PROVIDED MATERIAL:
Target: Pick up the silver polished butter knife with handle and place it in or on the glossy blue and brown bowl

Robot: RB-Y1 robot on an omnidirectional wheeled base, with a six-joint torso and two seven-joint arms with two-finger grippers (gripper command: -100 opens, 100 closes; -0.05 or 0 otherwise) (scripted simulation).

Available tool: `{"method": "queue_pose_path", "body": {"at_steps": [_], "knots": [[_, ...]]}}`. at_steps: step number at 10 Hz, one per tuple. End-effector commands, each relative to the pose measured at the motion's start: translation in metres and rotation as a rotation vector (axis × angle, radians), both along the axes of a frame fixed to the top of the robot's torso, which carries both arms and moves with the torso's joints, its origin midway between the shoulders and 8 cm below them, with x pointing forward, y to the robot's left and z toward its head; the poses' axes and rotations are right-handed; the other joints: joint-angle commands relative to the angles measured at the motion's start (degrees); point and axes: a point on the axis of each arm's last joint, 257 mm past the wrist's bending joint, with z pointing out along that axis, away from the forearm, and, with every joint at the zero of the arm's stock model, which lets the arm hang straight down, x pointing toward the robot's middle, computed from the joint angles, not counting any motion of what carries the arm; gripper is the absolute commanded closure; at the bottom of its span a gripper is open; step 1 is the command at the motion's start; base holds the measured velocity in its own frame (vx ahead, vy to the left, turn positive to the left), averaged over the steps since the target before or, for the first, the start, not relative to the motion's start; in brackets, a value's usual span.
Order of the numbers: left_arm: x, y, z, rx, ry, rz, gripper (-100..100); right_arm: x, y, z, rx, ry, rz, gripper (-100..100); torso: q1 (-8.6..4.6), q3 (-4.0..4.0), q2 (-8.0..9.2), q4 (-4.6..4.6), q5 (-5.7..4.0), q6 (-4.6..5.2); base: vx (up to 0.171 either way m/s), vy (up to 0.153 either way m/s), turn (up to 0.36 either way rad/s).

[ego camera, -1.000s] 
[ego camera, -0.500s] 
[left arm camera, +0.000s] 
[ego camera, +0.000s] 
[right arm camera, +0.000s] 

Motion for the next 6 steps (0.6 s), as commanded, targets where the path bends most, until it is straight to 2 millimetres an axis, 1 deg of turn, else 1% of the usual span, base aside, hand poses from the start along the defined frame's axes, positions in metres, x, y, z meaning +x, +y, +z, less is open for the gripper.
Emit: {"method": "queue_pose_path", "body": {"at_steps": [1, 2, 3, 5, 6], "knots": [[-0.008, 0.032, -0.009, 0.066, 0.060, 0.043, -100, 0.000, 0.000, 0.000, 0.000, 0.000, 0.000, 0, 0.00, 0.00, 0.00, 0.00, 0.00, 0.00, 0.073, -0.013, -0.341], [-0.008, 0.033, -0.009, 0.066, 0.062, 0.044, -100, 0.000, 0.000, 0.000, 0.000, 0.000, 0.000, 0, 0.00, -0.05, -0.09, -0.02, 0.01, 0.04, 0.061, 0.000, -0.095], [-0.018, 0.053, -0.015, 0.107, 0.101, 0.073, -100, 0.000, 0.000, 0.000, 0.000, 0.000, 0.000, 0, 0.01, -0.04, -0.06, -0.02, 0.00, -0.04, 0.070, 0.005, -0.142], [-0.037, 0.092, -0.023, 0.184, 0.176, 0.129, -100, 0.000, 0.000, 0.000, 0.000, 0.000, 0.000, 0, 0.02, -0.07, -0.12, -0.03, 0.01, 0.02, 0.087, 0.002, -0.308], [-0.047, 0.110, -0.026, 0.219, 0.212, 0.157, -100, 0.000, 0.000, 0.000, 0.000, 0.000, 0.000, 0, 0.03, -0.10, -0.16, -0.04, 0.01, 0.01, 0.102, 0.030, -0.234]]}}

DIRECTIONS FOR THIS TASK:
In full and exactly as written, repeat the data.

TASK ANSWER:
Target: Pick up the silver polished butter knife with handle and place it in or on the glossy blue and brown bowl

Robot: RB-Y1 robot on an omnidirectional wheeled base, with a six-joint torso and two seven-joint arms with two-finger grippers (gripper command: -100 opens, 100 closes; -0.05 or 0 otherwise) (scripted simulation).

Available tool: `{"method": "queue_pose_path", "body": {"at_steps": [_], "knots": [[_, ...]]}}`. at_steps: step number at 10 Hz, one per tuple. End-effector commands, each relative to the pose measured at the motion's start: translation in metres and rotation as a rotation vector (axis × angle, radians), both along the axes of a frame fixed to the top of the robot's torso, which carries both arms and moves with the torso's joints, its origin midway between the shoulders and 8 cm below them, with x pointing forward, y to the robot's left and z toward its head; the poses' axes and rotations are right-handed; the other joints: joint-angle commands relative to the angles measured at the motion's start (degrees); point and axes: a point on the axis of each arm's last joint, 257 mm past the wrist's bending joint, with z pointing out along that axis, away from the forearm, and, with every joint at the zero of the arm's stock model, which lets the arm hang straight down, x pointing toward the robot's middle, computed from the joint angles, not counting any motion of what carries the arm; gripper is the absolute commanded closure; at the bottom of its span a gripper is open; step 1 is the command at the motion's start; base holds the measured velocity in its own frame (vx ahead, vy to the left, turn positive to the left), averaged over the steps since the target before or, for the first, the start, not relative to the motion's start; in brackets, a value's usual span.
Order of the numbers: left_arm: x, y, z, rx, ry, rz, gripper (-100..100); right_arm: x, y, z, rx, ry, rz, gripper (-100..100); torso: q1 (-8.6..4.6), q3 (-4.0..4.0), q2 (-8.0..9.2), q4 (-4.6..4.6), q5 (-5.7..4.0), q6 (-4.6..5.2); base: vx (up to 0.171 either way m/s), vy (up to 0.153 either way m/s), turn (up to 0.36 either way rad/s).

[ego camera, -1.000s] 
[ego camera, -0.500s] 
[left arm camera, +0.000s] 
[ego camera, +0.000s] 
[right arm camera, +0.000s] 

Motion for the next 6 steps (0.6 s), as commanded, targets where the path bends most, until it is straight to 2 millimetres an axis, 1 deg of turn, else 1% of the usual span, base aside, hand poses from the start along the defined frame's axes, positions in metres, x, y, z meaning +x, +y, +z, less is open for the gripper.
Emit: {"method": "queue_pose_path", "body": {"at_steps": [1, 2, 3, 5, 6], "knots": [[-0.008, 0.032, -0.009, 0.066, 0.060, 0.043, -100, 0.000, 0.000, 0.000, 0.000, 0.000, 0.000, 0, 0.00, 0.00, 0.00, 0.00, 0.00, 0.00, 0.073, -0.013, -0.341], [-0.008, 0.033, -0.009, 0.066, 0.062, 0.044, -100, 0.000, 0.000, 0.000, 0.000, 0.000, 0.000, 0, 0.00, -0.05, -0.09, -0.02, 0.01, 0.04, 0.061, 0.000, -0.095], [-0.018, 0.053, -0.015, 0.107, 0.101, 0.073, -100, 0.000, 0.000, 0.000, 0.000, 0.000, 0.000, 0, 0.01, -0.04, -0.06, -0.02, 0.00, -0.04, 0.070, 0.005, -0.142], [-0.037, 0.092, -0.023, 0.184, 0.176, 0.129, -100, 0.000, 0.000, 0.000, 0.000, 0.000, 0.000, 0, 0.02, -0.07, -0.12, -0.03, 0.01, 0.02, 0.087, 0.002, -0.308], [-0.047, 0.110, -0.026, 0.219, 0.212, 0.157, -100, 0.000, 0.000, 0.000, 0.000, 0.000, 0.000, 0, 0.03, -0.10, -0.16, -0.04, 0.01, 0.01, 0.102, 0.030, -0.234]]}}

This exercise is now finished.